Unlike incandescent bulbs that radiate heat in their beam, LEDs project a “cold beam”. So the heat must generally be carried away (initially) by conduction not radiation. This can make retrofit in existing fixtures difficult, even if the LED is producing less overall heat.
That is why some LED retrofit bulbs like the bi-pin MR16 are heavily fluted or have a tiny cooling fan inside them – there is no good heat path to conduct the LED heat through the two tiny electrical supply pins.
Thanks, joema, that’s great info! The 100 lm/W “barrier” seems to have been very tough to break, for the common types of retail products sold to normal people. Can’t wait to buy high-quality 200-300 lm/W bulbs and fixtures retail for my home.

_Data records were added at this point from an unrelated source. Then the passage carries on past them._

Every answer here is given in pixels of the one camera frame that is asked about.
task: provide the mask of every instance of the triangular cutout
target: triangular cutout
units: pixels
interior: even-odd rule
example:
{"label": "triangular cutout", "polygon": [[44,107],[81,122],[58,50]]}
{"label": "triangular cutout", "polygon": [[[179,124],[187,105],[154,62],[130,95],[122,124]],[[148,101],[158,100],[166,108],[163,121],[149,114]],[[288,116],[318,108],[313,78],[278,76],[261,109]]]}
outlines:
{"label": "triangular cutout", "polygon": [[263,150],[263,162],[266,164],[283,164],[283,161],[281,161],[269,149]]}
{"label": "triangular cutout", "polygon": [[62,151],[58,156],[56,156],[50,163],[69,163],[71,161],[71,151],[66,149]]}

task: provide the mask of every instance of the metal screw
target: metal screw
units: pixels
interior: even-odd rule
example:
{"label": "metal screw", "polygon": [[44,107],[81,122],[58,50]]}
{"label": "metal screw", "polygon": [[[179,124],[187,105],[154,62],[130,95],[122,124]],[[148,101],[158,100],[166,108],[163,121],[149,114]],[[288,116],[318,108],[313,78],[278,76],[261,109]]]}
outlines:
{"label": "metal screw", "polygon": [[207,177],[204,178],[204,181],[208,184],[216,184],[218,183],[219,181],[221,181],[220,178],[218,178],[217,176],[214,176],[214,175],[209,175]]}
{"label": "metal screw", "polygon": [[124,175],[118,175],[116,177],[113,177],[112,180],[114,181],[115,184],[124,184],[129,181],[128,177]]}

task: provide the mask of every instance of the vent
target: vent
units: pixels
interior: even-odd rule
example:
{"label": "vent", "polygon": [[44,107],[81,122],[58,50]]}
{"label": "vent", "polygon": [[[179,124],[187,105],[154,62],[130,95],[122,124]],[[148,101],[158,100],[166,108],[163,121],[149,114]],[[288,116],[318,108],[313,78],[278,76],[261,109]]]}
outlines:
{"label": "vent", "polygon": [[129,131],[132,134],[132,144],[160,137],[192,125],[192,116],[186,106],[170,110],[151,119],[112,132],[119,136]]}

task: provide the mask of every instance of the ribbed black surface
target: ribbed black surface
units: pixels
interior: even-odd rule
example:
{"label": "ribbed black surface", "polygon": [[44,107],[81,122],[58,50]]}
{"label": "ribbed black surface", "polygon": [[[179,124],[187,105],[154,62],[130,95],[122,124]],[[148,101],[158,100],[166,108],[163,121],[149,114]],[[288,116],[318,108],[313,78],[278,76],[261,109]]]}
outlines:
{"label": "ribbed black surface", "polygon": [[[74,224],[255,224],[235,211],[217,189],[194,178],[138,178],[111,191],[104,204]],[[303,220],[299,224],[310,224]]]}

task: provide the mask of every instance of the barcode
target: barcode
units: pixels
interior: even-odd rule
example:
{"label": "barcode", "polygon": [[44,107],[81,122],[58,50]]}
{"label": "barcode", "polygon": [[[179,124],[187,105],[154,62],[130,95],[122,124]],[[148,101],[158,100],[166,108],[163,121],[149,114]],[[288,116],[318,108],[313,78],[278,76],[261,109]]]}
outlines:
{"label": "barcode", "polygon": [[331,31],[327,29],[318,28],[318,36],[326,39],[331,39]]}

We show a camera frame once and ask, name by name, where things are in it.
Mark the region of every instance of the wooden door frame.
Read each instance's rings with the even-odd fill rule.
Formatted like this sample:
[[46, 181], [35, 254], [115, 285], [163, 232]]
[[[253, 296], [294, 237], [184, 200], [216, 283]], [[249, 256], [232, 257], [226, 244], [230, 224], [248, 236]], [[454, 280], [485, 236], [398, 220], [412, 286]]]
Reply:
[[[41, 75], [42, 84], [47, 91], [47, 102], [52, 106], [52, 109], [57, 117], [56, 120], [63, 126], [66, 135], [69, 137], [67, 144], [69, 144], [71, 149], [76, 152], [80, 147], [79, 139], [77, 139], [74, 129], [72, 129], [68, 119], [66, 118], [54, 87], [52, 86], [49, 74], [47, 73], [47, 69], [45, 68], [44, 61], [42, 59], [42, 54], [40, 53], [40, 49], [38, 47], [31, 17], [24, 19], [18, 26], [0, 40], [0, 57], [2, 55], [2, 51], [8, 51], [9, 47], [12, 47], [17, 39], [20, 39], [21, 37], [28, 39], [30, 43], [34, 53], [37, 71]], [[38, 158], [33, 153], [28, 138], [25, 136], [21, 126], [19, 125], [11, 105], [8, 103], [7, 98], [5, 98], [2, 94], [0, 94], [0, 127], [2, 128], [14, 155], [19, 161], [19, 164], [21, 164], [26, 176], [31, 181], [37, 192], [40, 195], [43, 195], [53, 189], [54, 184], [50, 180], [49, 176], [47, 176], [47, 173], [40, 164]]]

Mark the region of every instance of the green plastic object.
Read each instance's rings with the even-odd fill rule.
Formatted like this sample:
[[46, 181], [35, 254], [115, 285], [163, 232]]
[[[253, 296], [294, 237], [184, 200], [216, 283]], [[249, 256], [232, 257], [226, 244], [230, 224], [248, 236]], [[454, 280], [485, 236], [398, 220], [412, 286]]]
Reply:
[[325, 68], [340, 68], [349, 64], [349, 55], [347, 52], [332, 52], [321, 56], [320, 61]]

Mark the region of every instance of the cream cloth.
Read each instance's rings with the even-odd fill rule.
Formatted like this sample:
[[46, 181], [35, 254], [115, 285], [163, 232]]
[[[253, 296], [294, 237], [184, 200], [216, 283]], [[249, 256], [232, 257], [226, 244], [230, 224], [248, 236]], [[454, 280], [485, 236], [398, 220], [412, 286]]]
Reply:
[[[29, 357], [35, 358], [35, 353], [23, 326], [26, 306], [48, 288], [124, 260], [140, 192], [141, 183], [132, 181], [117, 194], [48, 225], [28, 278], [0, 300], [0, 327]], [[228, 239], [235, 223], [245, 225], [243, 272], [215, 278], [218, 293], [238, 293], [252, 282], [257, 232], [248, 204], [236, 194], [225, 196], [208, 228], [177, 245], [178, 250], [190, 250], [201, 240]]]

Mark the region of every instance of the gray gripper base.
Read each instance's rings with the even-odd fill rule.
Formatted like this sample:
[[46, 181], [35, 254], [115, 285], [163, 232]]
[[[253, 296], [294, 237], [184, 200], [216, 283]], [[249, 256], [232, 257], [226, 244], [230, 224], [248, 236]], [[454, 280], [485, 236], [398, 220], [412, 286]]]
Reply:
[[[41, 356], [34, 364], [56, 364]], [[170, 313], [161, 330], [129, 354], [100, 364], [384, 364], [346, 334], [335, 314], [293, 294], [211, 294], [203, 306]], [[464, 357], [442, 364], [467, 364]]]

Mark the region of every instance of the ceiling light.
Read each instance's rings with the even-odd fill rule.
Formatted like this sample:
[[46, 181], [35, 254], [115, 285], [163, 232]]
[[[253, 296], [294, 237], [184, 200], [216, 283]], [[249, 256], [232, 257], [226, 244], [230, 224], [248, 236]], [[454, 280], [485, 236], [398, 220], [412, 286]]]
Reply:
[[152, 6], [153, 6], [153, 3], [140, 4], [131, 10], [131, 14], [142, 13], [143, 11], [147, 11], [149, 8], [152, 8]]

What would really make sense would be to not try to fit a room’s worth of brightness into a single bulb-sized package to begin with. Instead make something like a ceiling tile covered with low-intensity LEDs, scaled such that an entire glowing ceiling would be at the right level to illuminate the room. It’d be a better quality of lighting, with no shadows, and you could also program it to do things like displaying a blue sky with white clouds, or a small number of “stars” for ambiance lighting. You might still produce the same total amount of heat, but it’d be a lot easier to manage distributed over that large an area.
But of course, that’s the sort of thing that would have to be designed into new construction, not easily retrofitted into a room that already has fixtures.
integrated fixtures are on the market, but you’re not going to get rid of decades of legacy construction (nor get everyone to throw out their table/floor lamps) overnight.
I bought new fixtures for a bedroom, and they use that concept within the fixture itself. The 9" round fixture back has a dozen or more single chip LEDs scattered about, there is no socket and bulb. They refer to it as an “integrated LED” fixture. I can’t come up with a photo that shows the inside of the light. Lots of articles, but no photos.